To frame my dear auditor, this was quite grand:
I gave him some non-audit work that was banned.
‘Cause, hey, how much profit must they really earn?
Why, I oughtta give them a “going concern.”
And wanting my auditor’s fall guaranteed,
the rules of the dreaded PCAOB
must be disobeyed (they are way too damn stringent):
more tax shelters, please, and commissions contingent!
And last on my list: Why my lawyers, I’ll call!
Confess everything, force a noisy withdrawal,
then phone all our analysts, give them a plea
of non-public facts that defy Reg. FD.
And looking back over the rules I had breached,
I smiled to myself … I had finally reached
the goal to which my Christmas Eve had aspired:
Defying the rules that old Sarbox required.

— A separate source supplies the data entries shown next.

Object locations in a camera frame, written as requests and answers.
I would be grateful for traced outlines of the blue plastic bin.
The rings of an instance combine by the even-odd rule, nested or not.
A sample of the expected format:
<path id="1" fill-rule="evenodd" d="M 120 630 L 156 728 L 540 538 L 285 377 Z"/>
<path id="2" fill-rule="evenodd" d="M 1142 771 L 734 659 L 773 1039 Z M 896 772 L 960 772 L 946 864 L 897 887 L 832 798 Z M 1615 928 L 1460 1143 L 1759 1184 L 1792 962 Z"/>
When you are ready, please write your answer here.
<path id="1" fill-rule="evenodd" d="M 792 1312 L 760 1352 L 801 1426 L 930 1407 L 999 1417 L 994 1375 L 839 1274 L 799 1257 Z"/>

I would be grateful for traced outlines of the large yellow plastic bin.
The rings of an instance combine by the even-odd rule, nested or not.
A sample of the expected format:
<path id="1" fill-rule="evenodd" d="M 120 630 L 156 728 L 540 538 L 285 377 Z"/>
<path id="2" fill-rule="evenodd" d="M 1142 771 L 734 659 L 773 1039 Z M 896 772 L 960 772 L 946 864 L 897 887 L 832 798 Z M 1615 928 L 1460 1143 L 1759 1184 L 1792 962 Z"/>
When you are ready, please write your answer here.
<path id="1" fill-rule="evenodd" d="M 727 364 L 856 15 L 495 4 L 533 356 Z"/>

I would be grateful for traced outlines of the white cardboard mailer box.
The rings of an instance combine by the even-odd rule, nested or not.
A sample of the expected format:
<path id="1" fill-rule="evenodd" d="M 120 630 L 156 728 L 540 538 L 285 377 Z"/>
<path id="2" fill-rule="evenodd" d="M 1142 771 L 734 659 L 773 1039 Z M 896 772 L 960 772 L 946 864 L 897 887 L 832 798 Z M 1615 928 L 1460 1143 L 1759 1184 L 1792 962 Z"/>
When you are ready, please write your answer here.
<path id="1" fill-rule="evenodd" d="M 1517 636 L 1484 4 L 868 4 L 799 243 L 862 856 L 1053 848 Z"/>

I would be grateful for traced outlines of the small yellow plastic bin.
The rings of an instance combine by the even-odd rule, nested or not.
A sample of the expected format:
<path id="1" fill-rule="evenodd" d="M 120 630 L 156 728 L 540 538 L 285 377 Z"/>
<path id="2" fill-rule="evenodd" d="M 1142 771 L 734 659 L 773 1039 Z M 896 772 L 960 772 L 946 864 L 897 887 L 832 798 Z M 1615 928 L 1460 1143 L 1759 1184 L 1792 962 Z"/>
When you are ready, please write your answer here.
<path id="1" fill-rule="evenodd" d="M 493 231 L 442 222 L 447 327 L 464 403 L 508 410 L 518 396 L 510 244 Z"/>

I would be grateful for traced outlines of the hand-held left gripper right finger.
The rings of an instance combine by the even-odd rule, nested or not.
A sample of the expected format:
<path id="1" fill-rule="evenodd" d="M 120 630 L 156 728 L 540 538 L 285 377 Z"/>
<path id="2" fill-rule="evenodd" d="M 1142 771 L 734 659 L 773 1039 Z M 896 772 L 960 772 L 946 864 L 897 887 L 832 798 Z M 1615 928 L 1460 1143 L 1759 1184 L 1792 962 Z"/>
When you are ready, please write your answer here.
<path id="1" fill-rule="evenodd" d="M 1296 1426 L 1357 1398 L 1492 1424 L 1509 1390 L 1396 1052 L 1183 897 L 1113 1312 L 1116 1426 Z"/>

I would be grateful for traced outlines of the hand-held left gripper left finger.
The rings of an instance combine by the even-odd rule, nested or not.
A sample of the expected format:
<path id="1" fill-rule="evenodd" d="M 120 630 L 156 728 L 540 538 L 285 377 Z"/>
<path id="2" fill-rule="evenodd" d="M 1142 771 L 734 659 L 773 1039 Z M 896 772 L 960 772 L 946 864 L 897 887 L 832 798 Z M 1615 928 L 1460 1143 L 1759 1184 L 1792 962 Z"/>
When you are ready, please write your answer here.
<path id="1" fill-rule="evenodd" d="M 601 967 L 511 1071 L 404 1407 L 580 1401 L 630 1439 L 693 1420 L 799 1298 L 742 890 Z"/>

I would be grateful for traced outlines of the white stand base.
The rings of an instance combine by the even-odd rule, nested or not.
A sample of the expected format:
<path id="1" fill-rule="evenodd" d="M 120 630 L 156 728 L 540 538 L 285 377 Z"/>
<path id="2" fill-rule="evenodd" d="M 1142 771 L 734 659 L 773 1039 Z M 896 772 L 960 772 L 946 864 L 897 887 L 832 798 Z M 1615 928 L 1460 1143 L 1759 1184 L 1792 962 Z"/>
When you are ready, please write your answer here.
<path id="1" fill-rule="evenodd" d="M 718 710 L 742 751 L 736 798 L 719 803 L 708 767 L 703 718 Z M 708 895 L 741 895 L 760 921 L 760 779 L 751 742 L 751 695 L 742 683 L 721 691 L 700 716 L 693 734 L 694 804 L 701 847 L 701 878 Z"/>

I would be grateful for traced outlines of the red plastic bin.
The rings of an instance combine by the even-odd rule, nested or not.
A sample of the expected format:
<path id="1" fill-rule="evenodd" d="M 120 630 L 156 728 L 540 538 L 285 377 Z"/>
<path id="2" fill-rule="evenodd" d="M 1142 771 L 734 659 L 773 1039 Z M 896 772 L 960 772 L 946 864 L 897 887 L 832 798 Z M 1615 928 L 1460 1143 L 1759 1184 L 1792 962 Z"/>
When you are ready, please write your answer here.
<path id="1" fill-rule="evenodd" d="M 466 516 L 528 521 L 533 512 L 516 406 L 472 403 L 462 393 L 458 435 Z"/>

Oh relish this moment, ye governance punks,
Like feisty Nell Minow and Bob A.G. Monks,
and Yerger and those who prod corporates with wit,
like Lally, Anne Simpson and Millstein and Pitt.
And governance “raters” who think you’re so blessed,
like proxy advisors (that’s you, ISS),
Glass Lewis and Moody’s, get back in your den,
I’ve just undermined the whole ICGN!
And as I strolled, grinning, outside in the lot,
I never did grasp the one thing I’d forgot:
That back in the office, and this was quite sloppy,
I’d dropped on the floor my diskette that was floppy.
And Jasperhams, damn you, old man! How you dare
conspired to capture my disk unaware,
and transfer to counsel a thorough report
that caused all the lawsuits that led to the court.
And though I claimed innocence (how I did plead!)
the jury said, “guilty,” the judge then agreed,
and though I had fainted and mustered some tears,
the sentencing judge gave me two hundred years.
And that’s why this winter—this cold, cold wet day—
I’m not on my yacht with my Klee and Monet,
but stuck in a cell wearing dirty striped shorts,
with Ebbers, Kozlowsi, Lay, Rigas and Swartz.
And thus, my dear friends, lies a lesson of risk:
That bastards like Jasperhams may find your disk.
So trust me: the law is a thing you can’t duck.
So Sarbanes and Oxley: I guess I’m the schmuck.